(Beginning of Data below)

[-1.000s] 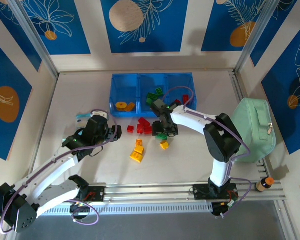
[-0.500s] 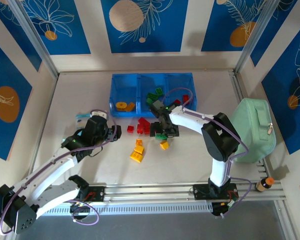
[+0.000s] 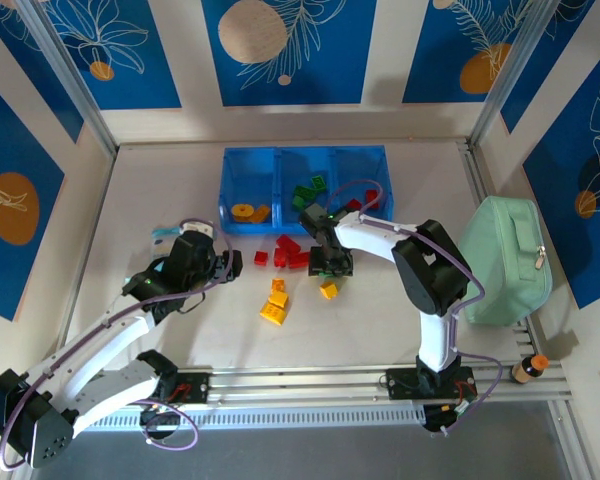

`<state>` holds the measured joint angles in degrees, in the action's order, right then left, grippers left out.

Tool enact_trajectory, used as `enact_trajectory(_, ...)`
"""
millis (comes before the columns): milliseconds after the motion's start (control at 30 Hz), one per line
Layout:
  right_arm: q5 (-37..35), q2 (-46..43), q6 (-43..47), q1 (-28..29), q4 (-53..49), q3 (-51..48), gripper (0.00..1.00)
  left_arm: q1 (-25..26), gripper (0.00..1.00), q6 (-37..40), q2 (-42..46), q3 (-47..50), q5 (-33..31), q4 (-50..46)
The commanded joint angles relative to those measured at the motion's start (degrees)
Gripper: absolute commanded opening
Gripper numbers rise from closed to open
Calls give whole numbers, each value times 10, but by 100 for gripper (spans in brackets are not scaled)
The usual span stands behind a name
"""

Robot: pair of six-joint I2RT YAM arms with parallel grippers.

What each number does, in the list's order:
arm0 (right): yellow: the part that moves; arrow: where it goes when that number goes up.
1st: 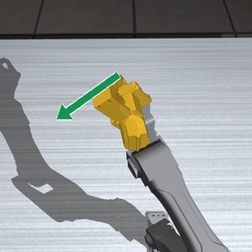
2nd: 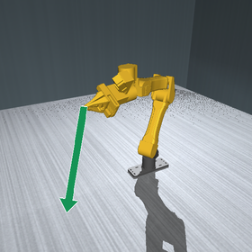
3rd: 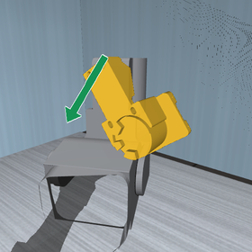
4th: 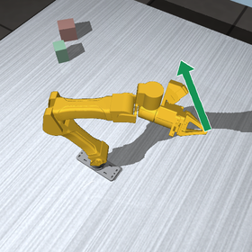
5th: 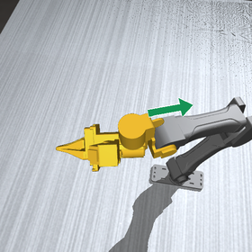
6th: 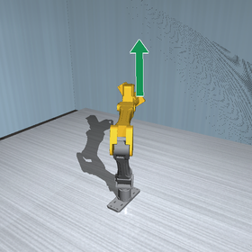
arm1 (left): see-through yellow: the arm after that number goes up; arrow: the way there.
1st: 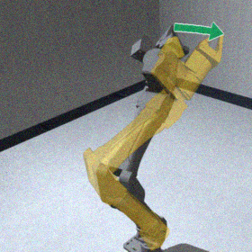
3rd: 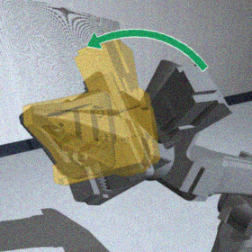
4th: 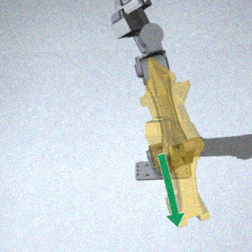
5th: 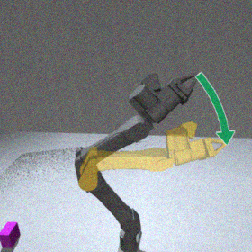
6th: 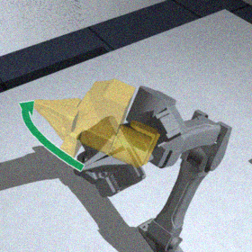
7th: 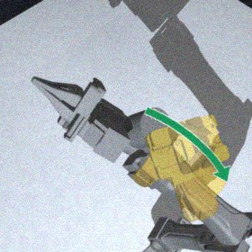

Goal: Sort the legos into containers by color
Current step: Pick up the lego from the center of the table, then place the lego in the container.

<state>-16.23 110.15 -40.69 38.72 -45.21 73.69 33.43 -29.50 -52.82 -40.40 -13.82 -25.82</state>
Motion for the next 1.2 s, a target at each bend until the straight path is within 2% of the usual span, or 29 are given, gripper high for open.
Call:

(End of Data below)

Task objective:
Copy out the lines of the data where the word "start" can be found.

Response below:
millis (comes before the columns): milliseconds after the motion's start (control at 30 Hz), one per line
The commanded joint angles relative to those measured at the motion's start (degrees)

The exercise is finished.